I realize there is much that can be detailed by way of shared questions and dialog here, but basically stated in examination of one’s presuppositional standards this is how one comes to a factual position to start with.

What is happening in the system we are now seeing overtake and destroy what we have come to know and enjoy in life is the replacement of rationally sound suppositions with emotionally based motivations. Facts are no longer considered . . . just how one feels about it. Truth is no longer a matter of thesis/antithesis (if one is true the opposite is false), but a supposed matter of synthesis. But even the proposition of “synthesis” is disintegrating into this post modernistic cesspool. Truth has become a matter of opinion and force. Life has no intrinsic value because the only thing that sets human life apart from insect life is the posit of man being created in the image and likeness of God. The emotions we have as human beings are reduced to meaningless electro-chemical functions accidentally falling into place in a mad dance of atoms. To say to your wife or child “I love you” has no more value than saying “my back itches” or “I have a headache.” Both are nothing more than hormonal secretions and the functions of a machine. Man cannot and does not live this way. He assumes that love, ethics and some form of morality have value but without something to GIVE it value it is an empty romanticism with nothing to refer to for a coherent reason.

I love my children and grandchildren and I know you love your children. Do you not understand that it means nothing if there is no God? I know why I love them and I know what its value is. Do you?

On to the nature of revealed truth from God.
First the nature of revelation is not just propositional, it is embodied . . . it is incarnated. But I would like to deal with the propositional side because that is really the point at hand. It is a very important issue because on this hangs just about everything the Christian believes, and it is shameful to know that so many Christians don’t possess the understanding to articulate it.
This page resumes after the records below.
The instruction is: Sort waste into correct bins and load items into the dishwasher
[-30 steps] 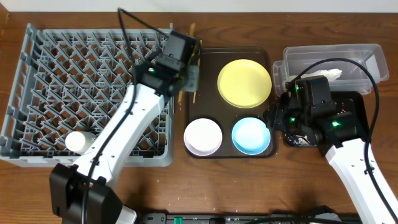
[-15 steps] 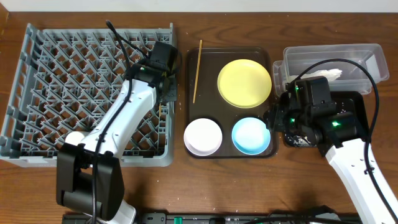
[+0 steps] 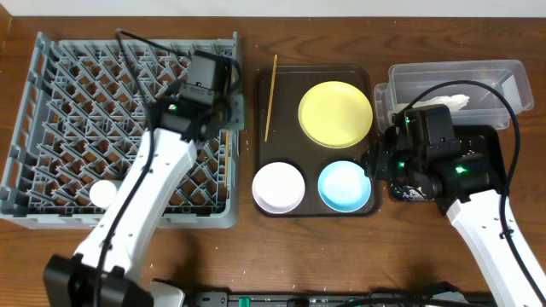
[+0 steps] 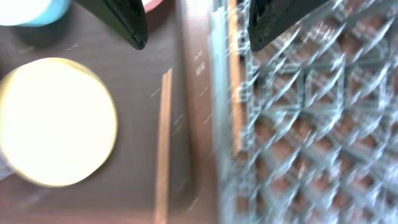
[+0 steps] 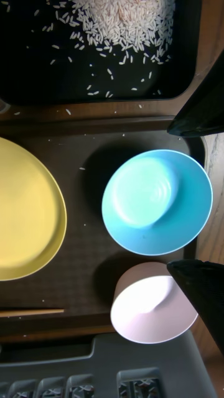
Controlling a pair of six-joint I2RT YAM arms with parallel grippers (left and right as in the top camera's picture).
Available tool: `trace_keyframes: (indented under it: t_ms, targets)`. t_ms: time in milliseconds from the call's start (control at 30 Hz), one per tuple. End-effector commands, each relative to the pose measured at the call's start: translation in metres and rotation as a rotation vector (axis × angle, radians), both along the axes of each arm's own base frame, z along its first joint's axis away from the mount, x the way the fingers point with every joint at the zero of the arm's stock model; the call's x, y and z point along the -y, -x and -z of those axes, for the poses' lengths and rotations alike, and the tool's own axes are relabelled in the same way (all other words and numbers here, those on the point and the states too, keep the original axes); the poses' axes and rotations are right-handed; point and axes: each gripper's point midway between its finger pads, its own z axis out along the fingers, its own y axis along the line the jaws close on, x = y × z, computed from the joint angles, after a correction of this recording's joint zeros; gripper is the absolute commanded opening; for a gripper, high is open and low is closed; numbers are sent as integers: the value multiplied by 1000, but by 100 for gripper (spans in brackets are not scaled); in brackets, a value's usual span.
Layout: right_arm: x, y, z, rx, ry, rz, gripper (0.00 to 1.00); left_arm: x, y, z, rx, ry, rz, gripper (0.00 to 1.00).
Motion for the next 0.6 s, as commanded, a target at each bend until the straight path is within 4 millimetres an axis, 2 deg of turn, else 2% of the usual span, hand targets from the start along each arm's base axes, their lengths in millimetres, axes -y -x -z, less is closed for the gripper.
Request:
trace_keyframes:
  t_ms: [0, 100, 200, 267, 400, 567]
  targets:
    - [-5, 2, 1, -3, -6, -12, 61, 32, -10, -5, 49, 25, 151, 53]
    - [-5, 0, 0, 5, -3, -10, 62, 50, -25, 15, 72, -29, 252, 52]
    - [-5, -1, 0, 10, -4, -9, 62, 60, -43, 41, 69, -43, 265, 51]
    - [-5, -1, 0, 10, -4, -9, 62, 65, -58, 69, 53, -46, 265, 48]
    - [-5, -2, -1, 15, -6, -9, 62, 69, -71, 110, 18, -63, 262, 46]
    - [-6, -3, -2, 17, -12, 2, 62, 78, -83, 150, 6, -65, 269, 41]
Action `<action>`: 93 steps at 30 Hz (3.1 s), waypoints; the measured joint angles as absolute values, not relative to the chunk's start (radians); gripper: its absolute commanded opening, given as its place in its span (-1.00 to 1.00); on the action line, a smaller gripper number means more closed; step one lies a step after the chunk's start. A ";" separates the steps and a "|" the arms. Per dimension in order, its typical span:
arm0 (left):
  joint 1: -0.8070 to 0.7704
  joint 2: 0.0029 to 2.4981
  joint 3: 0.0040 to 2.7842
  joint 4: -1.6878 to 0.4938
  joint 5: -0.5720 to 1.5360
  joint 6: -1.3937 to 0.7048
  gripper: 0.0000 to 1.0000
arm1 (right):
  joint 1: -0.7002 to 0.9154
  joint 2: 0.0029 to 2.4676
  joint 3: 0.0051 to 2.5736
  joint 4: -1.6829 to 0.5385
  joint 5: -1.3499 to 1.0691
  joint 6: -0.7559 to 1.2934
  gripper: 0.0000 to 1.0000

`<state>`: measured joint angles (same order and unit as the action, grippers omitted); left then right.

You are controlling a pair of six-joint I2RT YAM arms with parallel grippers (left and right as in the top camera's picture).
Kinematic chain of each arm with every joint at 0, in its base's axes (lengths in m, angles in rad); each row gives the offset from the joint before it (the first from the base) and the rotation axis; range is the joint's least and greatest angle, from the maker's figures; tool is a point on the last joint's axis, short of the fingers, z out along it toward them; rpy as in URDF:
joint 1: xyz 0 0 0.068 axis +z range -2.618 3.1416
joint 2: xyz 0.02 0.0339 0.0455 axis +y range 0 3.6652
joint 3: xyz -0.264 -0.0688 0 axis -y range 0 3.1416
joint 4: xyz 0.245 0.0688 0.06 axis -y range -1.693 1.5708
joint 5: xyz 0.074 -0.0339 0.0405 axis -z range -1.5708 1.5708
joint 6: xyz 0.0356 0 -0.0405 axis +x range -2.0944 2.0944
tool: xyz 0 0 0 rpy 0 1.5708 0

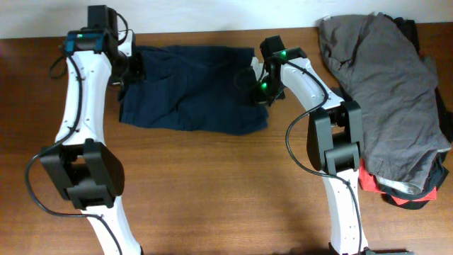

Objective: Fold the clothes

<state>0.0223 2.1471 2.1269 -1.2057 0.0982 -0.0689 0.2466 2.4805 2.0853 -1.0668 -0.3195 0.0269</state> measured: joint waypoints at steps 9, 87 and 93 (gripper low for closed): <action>-0.043 2.147 2.123 -1.202 0.025 -0.073 -0.99 | 0.245 2.480 2.083 -1.135 -0.380 0.029 -0.92; -0.437 2.284 2.127 -0.825 0.007 -0.302 -0.99 | 0.199 2.498 2.111 -0.987 -0.335 0.030 -0.92; -0.445 2.349 2.127 -0.779 0.032 -0.334 -0.99 | 0.196 2.502 2.112 -0.992 -0.374 0.030 -0.92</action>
<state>-0.4454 2.3493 2.1269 -0.7788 0.0322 -0.3340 0.1963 2.5015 2.1124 -0.9920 -0.3737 0.0299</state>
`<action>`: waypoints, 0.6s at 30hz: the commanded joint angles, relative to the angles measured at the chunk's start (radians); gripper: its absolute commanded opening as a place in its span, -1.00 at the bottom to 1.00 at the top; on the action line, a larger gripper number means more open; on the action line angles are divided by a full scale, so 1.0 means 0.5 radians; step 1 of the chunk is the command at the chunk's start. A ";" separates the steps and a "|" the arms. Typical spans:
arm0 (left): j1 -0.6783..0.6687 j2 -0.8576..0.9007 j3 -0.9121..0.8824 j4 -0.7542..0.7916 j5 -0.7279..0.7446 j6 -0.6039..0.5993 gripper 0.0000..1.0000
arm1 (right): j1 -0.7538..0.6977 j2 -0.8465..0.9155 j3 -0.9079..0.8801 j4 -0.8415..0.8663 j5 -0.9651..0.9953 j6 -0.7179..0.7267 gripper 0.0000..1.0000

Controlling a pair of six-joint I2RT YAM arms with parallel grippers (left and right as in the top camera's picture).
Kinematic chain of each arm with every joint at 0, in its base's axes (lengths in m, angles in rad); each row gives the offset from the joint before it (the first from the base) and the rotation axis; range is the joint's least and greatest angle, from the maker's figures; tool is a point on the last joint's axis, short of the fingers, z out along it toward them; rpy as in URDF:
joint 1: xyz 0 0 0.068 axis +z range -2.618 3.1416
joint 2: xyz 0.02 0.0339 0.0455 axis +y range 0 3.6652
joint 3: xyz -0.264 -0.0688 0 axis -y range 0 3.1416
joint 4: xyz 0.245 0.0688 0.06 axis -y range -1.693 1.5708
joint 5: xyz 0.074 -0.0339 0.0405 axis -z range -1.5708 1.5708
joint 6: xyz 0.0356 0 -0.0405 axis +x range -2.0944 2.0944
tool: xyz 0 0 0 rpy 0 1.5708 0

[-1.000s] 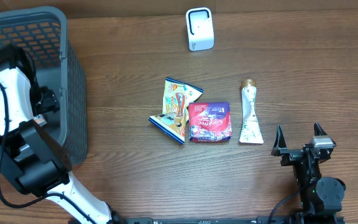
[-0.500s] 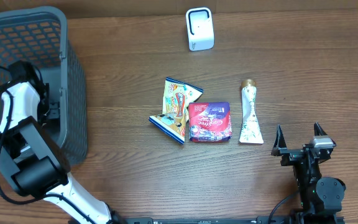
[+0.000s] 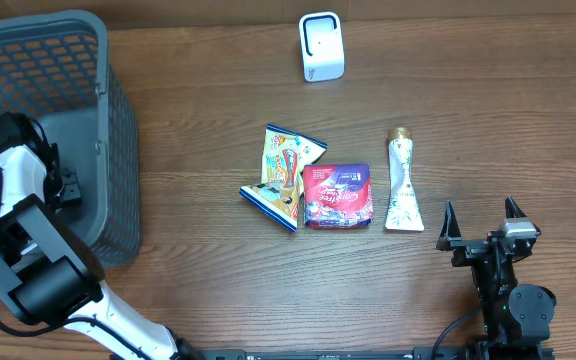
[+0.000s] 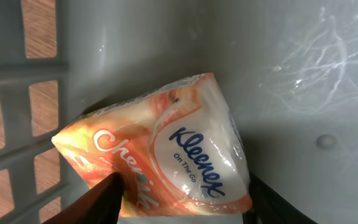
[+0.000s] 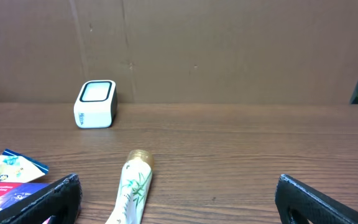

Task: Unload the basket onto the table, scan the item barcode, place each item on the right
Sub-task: 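Grasp the orange Kleenex pack in the basket with the left gripper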

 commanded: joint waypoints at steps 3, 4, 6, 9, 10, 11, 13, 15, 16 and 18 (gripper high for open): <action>0.012 0.039 -0.105 0.032 0.375 -0.031 -0.34 | 0.005 -0.014 -0.020 0.012 0.014 -0.007 1.00; 0.012 0.039 -0.108 0.033 0.375 -0.031 -0.47 | 0.005 -0.014 -0.020 0.012 0.014 -0.007 1.00; 0.012 0.039 -0.112 0.021 0.375 -0.031 -0.59 | 0.005 -0.014 -0.020 0.012 0.013 -0.007 1.00; 0.012 0.039 -0.111 -0.008 0.375 -0.031 -0.92 | 0.005 -0.014 -0.020 0.012 0.013 -0.007 1.00; 0.011 0.039 -0.111 -0.017 0.376 -0.031 -0.92 | 0.005 -0.014 -0.020 0.012 0.013 -0.008 1.00; 0.010 0.037 -0.107 -0.026 0.376 -0.054 -0.92 | 0.005 -0.014 -0.020 0.012 0.013 -0.007 1.00; 0.002 0.033 -0.068 -0.068 0.376 -0.141 -0.92 | 0.005 -0.014 -0.020 0.012 0.013 -0.007 1.00; -0.012 0.020 0.008 -0.132 0.375 -0.255 -0.92 | 0.005 -0.014 -0.020 0.012 0.014 -0.007 1.00; -0.019 0.008 0.066 -0.180 0.381 -0.301 -0.92 | 0.005 -0.014 -0.020 0.012 0.013 -0.008 1.00; -0.034 -0.029 0.200 -0.277 0.400 -0.402 -0.92 | 0.005 -0.014 -0.020 0.012 0.013 -0.007 1.00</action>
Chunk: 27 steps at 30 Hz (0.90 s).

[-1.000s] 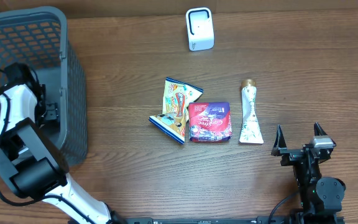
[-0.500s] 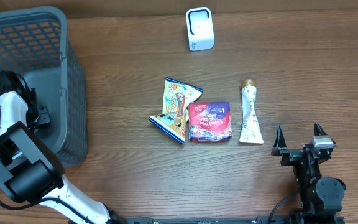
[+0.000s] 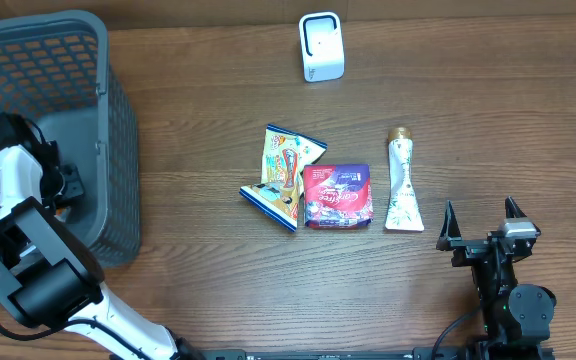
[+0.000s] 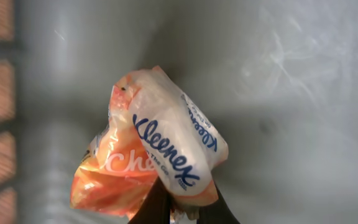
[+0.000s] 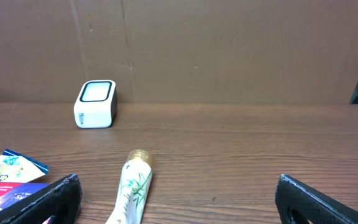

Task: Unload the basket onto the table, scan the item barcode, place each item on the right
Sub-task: 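Grasp the orange Kleenex pack in the basket with the left gripper, then carry the Kleenex pack out and drop it left of the yellow bag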

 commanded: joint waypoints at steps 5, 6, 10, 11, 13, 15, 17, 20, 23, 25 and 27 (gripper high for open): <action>-0.057 -0.175 0.562 -0.279 0.487 -0.352 -0.92 | 0.005 -0.014 -0.020 0.011 0.013 -0.008 1.00; -0.057 -0.224 0.622 -0.292 0.562 -0.352 -0.92 | 0.005 -0.014 -0.020 0.011 0.012 -0.008 1.00; -0.057 -0.500 0.741 -0.303 0.835 -0.353 -0.92 | 0.005 -0.014 -0.020 0.011 0.012 -0.008 1.00; -0.057 -0.571 0.742 -0.301 0.919 -0.352 -0.92 | 0.005 -0.014 -0.020 0.011 0.013 -0.008 1.00; -0.058 -0.719 0.742 -0.304 1.158 -0.352 -0.92 | 0.005 -0.014 -0.020 0.011 0.013 -0.008 1.00; -0.063 -0.848 0.742 -0.305 1.458 -0.350 -0.92 | 0.005 -0.014 -0.020 0.011 0.012 -0.008 1.00; -0.092 -0.961 0.742 -0.306 1.736 -0.349 -0.92 | 0.005 -0.014 -0.020 0.011 0.012 -0.008 1.00; -0.224 -1.096 0.742 -0.358 2.002 -0.349 -0.92 | 0.005 -0.014 -0.020 0.011 0.012 -0.008 1.00; -0.465 -1.173 0.742 -0.490 2.002 -0.311 -0.92 | 0.005 -0.014 -0.020 0.011 0.013 -0.009 1.00; -0.681 -1.180 0.742 -0.601 1.984 -0.243 -0.92 | 0.005 -0.014 -0.020 0.011 0.013 -0.008 1.00; -0.916 -1.161 0.723 -0.664 1.939 -0.231 -0.91 | 0.005 -0.014 -0.020 0.011 0.012 -0.008 1.00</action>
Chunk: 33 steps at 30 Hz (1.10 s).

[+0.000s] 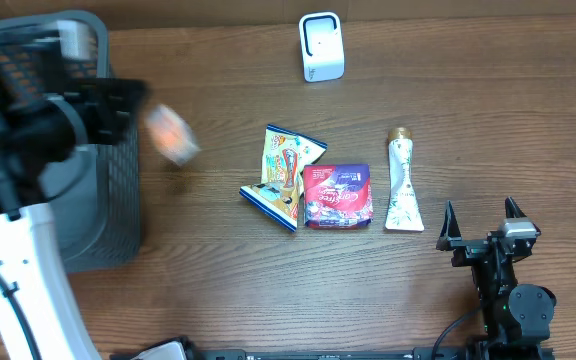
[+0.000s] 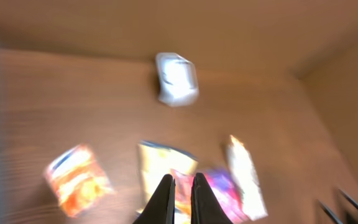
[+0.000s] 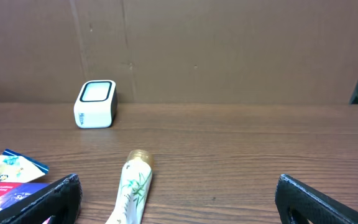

There is something about the enscripturation process that is very important. Because truth is primarily a property of propositions. When you look at the Bible, it is a very distinctive book. Unlike Buddha’s teachings, which are little sermons of Buddha. Or the Koran, which is the utterance of one man and the compilation of it posthumously. This takes 66 books from about the mid 1400’s BC all the way to the first century; 29 in the Old Testament, 27 in the New Testament, and there is a single thread going through all of it. The collusion factor would have been impossibly incredible to bring this about. For example, going back to the prophecy of Isaiah, writing 700 years before Christ, to talk about the virgin birth, Micah speaking of the city where He would be born, Zechariah talking about the way the Messiah would ultimately be crucified, take these writers most of whom were not contemporaries, talking all of the converging lines of evidence, the hundreds of prophecies, and bring them into the Person of Jesus Christ . . . it would have taken an extraordinary stroke of genius to retroactively bring all of that to the convergence of one single Person! If falsification were possible you would be able to do so rather quickly. That has been attempted by many over millennia but to no avail. Even the supposed “new” documentaries and arguments in the latest books are nothing more than old rehashes of debunked attempts from the past.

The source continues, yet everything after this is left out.